A Layer 3 switch works much like a router because it has the same IP routing table for lookups and it forms a broadcast domain. However, the “switch” part of “Layer 3 switch” is there because:-
- The layer 3 switch looks like a switch. It has 24+ Ethernet ports and no WAN interfaces.
- The layer 3 switch will act like a switch when it is connecting devices that are on the same network.
- The layer 3 switch is the same as a switch with the router’s IP routing intelligence built in.
- The switch works very quickly to switch or route the packets it is sent.
Layer 3 Switch is really like a High-Speed Router without the WAN connectivity. When it comes to Layer 3 Switching, there are two kinds: hardware and software. With a hardware-based solution, the device is using an ASIC (A Dedicated Chip) to perform the function. With the software implementation, the device is using a computer processor and software to perform the function. Generally, Layer 3 Switches and High-End Routers route packets using Hardware (Asics) and General-Purpose Routers Use Software to Perform Routing Functions.
In General, A Layer-3 Switch (Routing Switch) Is Primarily A Switch (A Layer-2 Device) That Has Been Enhanced Or Taught Some Routing (Layer 3) Capabilities. A Router Is A Layer-3 Device That Simply Do Routing Only. In The Case Of A Switching Router, It Is Primarily A Router That Uses Switching Technology (High-Speed Asics) For Speed And Performance (As Well As Also Supporting Layer-2 Bridging Functions).
Why we need a Layer 3 switch:-
- Network with a lot of broadcasts that needs better performance.
- Subnets and/or VLANS that are currently connected Via a router.
- Higher Performance VLANS.
- Departments Need Their Own Broadcast Domains For Performance Or Security.
- Considering Implementing VLANS.
Difference between a Layer-3 switch and a Router :-
- Performance versus Cost— Layer 3 switches are much more cost effective than routers for delivering high-speed inter-VLAN routing. High performance routers are typically much more expensive than Layer 3 switches.
- Port density— Layer 3 switches are enhanced Layer 2 switches and, hence, have the same high port densities that Layer 2 switches have. Routers on the other hand typically have a much lower port density.
- Flexibility— Layer 3 switches allow you to mix and match Layer 2 and Layer 3 switching, meaning you can configure a Layer 3 switch to operate as a normal Layer 2 switch, or enable Layer 3 switching as required.

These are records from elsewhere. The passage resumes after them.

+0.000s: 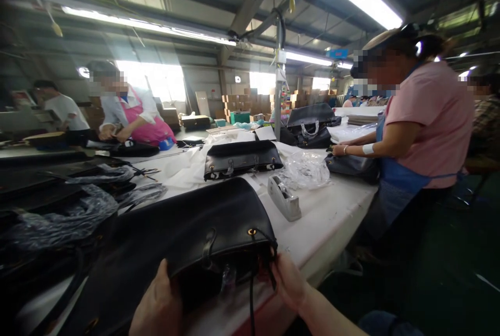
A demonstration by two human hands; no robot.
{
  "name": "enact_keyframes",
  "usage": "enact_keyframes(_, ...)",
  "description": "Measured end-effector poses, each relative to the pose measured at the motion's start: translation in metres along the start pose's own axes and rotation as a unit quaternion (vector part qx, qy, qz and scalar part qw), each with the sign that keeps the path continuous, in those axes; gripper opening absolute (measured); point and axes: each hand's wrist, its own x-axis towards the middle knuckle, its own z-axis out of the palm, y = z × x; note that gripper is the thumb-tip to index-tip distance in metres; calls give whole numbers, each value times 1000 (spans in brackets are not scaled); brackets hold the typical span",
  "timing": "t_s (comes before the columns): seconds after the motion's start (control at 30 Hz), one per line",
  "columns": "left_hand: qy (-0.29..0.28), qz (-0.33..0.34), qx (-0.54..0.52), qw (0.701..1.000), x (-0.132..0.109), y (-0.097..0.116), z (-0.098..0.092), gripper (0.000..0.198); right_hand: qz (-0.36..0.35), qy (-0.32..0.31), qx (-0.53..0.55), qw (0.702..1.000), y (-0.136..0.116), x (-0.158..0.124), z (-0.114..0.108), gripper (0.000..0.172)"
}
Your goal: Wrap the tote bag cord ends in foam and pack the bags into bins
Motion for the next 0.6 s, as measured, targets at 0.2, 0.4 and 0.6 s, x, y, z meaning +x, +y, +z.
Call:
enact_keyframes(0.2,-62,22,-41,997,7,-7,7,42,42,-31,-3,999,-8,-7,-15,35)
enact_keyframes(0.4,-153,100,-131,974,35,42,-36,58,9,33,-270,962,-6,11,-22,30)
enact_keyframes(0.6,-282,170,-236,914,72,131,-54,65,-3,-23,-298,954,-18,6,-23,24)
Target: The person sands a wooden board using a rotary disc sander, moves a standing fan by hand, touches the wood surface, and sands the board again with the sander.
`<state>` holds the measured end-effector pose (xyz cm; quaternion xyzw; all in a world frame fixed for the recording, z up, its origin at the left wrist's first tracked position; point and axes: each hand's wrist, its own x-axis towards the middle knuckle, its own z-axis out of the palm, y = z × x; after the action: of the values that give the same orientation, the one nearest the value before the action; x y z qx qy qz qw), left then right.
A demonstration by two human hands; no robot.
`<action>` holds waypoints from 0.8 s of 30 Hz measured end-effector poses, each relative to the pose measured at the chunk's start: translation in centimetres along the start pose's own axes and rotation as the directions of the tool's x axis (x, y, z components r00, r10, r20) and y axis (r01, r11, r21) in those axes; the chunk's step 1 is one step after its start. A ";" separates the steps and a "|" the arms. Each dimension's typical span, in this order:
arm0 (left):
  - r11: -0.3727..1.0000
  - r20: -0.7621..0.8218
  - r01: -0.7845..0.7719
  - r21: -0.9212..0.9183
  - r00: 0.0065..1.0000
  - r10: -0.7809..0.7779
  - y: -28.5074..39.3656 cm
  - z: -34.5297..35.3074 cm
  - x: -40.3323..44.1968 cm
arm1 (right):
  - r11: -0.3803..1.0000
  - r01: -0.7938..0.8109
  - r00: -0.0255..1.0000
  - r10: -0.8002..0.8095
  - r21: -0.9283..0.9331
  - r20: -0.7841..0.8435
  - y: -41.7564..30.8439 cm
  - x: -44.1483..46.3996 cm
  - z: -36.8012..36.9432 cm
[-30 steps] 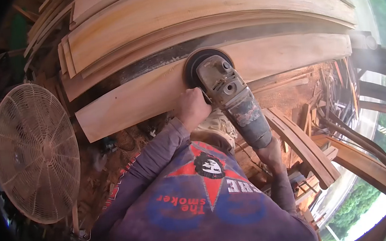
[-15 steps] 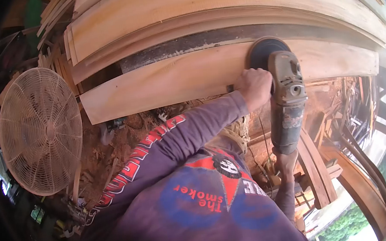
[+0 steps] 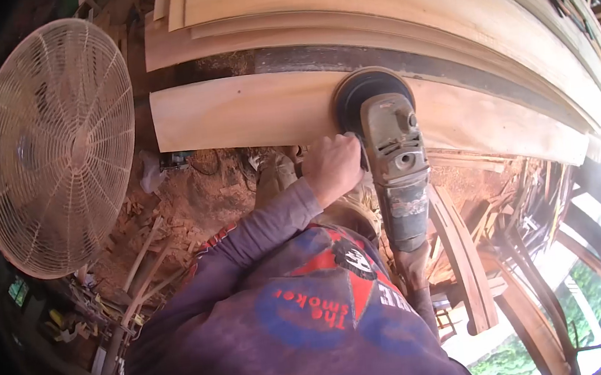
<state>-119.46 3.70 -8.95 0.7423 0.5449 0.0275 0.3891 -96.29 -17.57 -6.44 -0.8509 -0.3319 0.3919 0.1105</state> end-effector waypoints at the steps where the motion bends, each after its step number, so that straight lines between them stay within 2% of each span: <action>1: 0.997 -0.029 0.072 -0.015 0.997 -0.073 -1.7 -0.7 -1.3 | 1.000 0.029 0.999 -0.028 -0.011 0.030 -0.9 -0.1 0.9; 4: 0.991 -0.087 0.131 -0.011 0.988 -0.131 -6.6 -2.3 -4.7 | 0.992 0.119 0.986 -0.112 -0.044 0.125 -4.0 -0.3 3.3; 8: 0.964 -0.233 0.229 -0.136 0.938 -0.256 -11.0 -3.2 -8.3 | 0.969 0.240 0.943 -0.217 -0.065 0.251 -7.5 -0.1 5.5; 9: 0.959 -0.249 0.237 -0.155 0.930 -0.270 -12.2 -3.9 -9.2 | 0.962 0.268 0.929 -0.246 -0.045 0.278 -8.7 0.0 6.3; 11: 0.907 -0.228 0.340 -0.247 0.889 -0.396 -13.9 -5.3 -10.8 | 0.946 0.322 0.897 -0.290 -0.044 0.334 -10.9 0.3 7.5; 12: 0.903 -0.236 0.342 -0.260 0.884 -0.403 -15.0 -5.4 -11.4 | 0.927 0.359 0.882 -0.300 -0.106 0.363 -12.1 0.5 8.1; 14: 0.856 -0.294 0.434 -0.282 0.810 -0.508 -16.5 -5.8 -12.5 | 0.818 0.461 0.854 -0.304 -0.344 0.422 -14.4 1.1 8.8; 15: 0.835 -0.303 0.476 -0.275 0.782 -0.545 -17.6 -6.4 -13.1 | 0.793 0.494 0.842 -0.334 -0.357 0.424 -15.1 1.2 9.9; 16: 0.838 -0.303 0.469 -0.280 0.785 -0.541 -18.5 -6.9 -13.8 | 0.791 0.492 0.845 -0.334 -0.364 0.417 -16.1 1.1 10.9; 18: 0.833 -0.449 0.466 -0.297 0.702 -0.553 -20.4 -7.5 -15.2 | 0.813 0.557 0.766 -0.423 -0.171 0.483 -18.5 0.9 12.5; 19: 0.797 -0.414 0.480 -0.366 0.684 -0.601 -21.1 -7.9 -15.7 | 0.818 0.547 0.780 -0.420 -0.180 0.463 -19.1 0.9 13.3; 20: 0.758 -0.371 0.489 -0.431 0.670 -0.643 -21.7 -8.4 -16.1 | 0.780 0.599 0.743 -0.457 -0.180 0.490 -19.7 0.9 13.9; 21: 0.708 -0.292 0.539 -0.456 0.661 -0.691 -22.1 -9.0 -16.6 | 0.742 0.646 0.705 -0.489 -0.180 0.513 -20.1 0.9 14.4; 22: 0.655 -0.207 0.592 -0.470 0.647 -0.734 -22.6 -9.2 -17.0 | 0.754 0.627 0.729 -0.482 -0.193 0.487 -20.8 0.9 14.9; 24: 0.585 -0.136 0.636 -0.504 0.610 -0.781 -23.9 -8.6 -18.1 | 0.709 0.672 0.692 -0.498 -0.214 0.522 -21.6 0.7 15.4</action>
<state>-149.60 -4.09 -10.53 0.3413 0.8389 0.1088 0.4098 -117.74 -1.92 -7.48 -0.5923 -0.6774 0.4360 -0.0147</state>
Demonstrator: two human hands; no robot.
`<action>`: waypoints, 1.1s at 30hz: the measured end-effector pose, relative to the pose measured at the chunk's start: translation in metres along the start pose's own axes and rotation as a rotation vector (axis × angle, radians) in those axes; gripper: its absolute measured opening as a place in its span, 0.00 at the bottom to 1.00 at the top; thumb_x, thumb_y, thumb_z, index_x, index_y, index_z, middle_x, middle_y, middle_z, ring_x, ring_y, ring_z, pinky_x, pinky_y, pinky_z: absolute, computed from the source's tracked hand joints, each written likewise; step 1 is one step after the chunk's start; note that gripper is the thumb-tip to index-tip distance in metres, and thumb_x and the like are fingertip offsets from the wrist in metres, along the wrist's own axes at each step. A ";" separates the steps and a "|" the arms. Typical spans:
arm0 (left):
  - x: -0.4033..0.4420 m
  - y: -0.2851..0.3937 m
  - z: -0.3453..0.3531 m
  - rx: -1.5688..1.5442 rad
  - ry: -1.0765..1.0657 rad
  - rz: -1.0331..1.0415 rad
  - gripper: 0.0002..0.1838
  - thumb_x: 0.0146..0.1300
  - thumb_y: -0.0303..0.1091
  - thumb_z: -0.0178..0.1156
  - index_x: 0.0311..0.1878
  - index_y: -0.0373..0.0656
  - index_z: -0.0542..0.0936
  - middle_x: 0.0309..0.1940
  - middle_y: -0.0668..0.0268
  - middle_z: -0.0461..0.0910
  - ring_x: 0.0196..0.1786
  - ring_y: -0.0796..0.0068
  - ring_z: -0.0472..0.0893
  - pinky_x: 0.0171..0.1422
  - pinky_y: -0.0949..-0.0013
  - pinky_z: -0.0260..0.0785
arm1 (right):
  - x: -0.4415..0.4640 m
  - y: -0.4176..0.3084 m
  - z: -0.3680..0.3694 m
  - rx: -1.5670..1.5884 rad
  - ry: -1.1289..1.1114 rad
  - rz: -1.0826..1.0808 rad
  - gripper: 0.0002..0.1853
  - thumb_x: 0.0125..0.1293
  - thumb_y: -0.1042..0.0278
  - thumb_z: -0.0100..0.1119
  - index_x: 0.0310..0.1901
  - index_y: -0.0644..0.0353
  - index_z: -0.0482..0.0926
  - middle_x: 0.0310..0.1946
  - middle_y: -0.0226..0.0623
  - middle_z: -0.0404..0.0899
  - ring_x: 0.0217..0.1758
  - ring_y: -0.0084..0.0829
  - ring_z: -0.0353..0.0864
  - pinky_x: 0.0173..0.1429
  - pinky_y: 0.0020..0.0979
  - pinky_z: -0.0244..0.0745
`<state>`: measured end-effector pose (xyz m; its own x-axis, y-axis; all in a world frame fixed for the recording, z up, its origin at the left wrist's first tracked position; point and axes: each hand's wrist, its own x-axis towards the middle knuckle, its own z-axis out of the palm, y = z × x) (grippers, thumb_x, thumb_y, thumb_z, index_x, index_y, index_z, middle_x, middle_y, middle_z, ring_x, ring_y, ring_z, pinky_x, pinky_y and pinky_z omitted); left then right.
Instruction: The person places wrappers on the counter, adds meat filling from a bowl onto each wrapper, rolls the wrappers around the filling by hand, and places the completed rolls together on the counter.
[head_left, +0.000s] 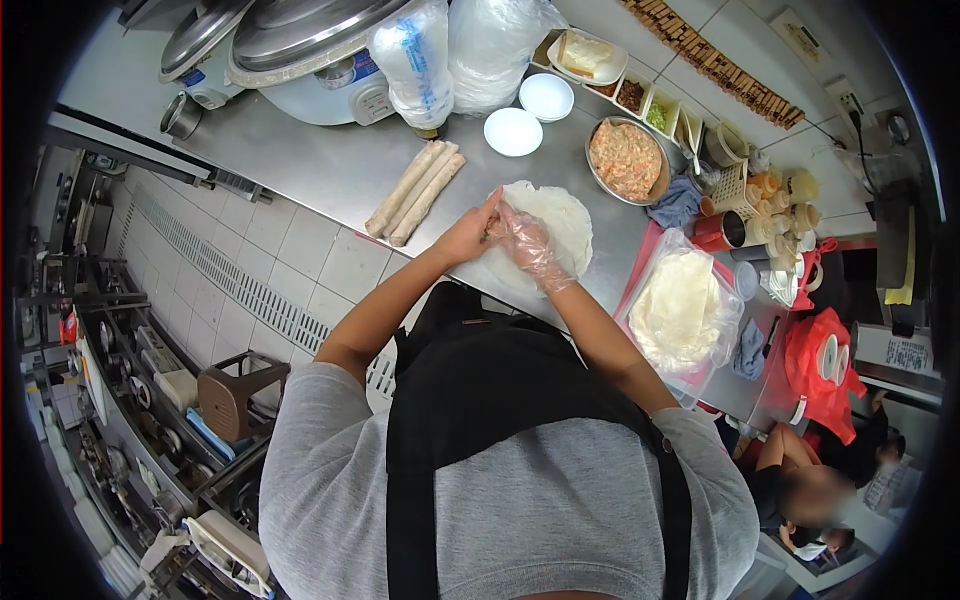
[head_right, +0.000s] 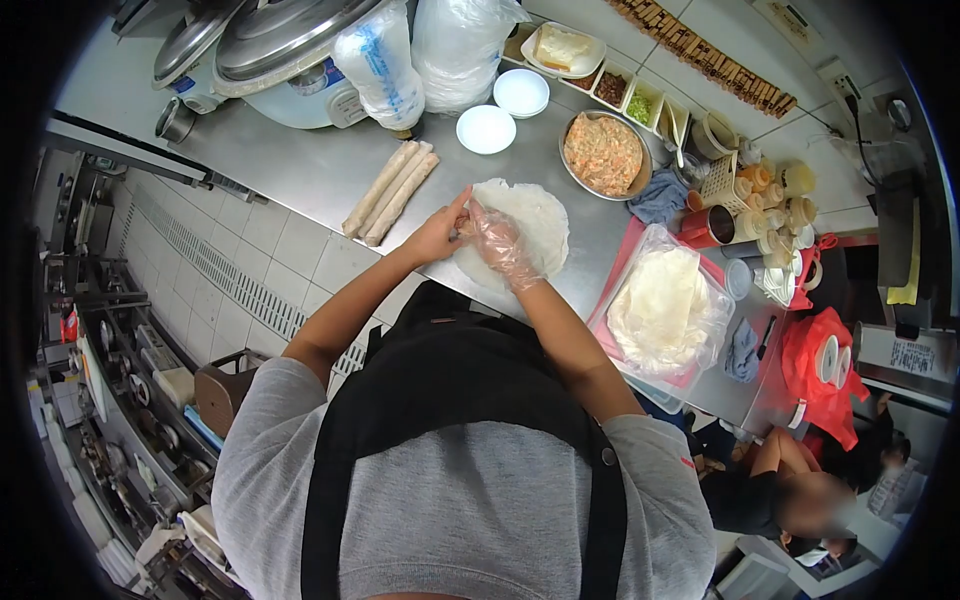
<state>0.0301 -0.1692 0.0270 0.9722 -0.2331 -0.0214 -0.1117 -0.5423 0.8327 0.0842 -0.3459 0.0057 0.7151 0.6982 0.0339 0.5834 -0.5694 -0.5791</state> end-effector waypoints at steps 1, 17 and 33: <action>0.001 0.005 0.000 0.000 -0.002 0.003 0.61 0.48 0.19 0.68 0.80 0.48 0.40 0.56 0.49 0.79 0.56 0.49 0.78 0.66 0.58 0.69 | -0.004 -0.002 -0.006 -0.001 0.003 0.002 0.43 0.57 0.64 0.66 0.73 0.59 0.59 0.46 0.54 0.82 0.50 0.56 0.79 0.59 0.52 0.71; 0.006 0.011 0.004 0.327 0.023 0.045 0.49 0.53 0.23 0.67 0.78 0.51 0.55 0.46 0.55 0.82 0.52 0.52 0.79 0.55 0.59 0.76 | -0.070 0.060 -0.033 0.033 0.090 -0.109 0.45 0.59 0.64 0.66 0.75 0.64 0.54 0.57 0.49 0.79 0.59 0.51 0.77 0.67 0.48 0.68; -0.006 -0.018 -0.012 0.116 0.128 0.192 0.12 0.54 0.23 0.68 0.43 0.39 0.83 0.43 0.58 0.83 0.48 0.60 0.81 0.55 0.64 0.75 | -0.008 0.000 -0.017 0.215 0.155 -0.060 0.44 0.56 0.69 0.69 0.74 0.61 0.59 0.37 0.45 0.83 0.42 0.45 0.83 0.49 0.43 0.76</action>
<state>0.0291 -0.1485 0.0184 0.9480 -0.2410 0.2077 -0.3129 -0.5884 0.7455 0.0854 -0.3587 0.0191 0.7416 0.6439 0.1883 0.5433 -0.4119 -0.7316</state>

- Layer 3 Switch is used to route traffic between Ethernet networks, without having to worry about the complexities of supporting WAN technologies such as Frame Relay or ATM. Routing over WAN networks, simply by plugging a traditional router that connects to the WAN networks into the LAN network.
- The key difference between Layer 3 switches and routers lies in the hardware technology used to build the unit. The hardware inside a Layer 3 switch merges that of traditional switches and routers, replacing some of a router’s software logic with hardware to offer better performance in some situations.
Some key Points about Layer 3 Switch :-
- Layer 3 Switches Are Used Primarily For Inter-VLAN Routing.
- Layer 3 Switches Don’t Have WAN Connectivity
- The Layer 3 Switch Looks Like A Switch. It Has 24+ Ethernet Ports And No WAN Interfaces.
- The Layer 3 Switch Will Act Like A Switch When It Is Connecting Devices That Are On The Same Network.
- The Layer 3 Switch Is The Same As A Switch With The Router’s IP Routing Intelligence Built In.
- The Switch Works Very Quickly To Switch Or Route The Packets It Is Sent.
This tutorial is dedicated to my friend Anuj Aryan who asked me to write about this topic.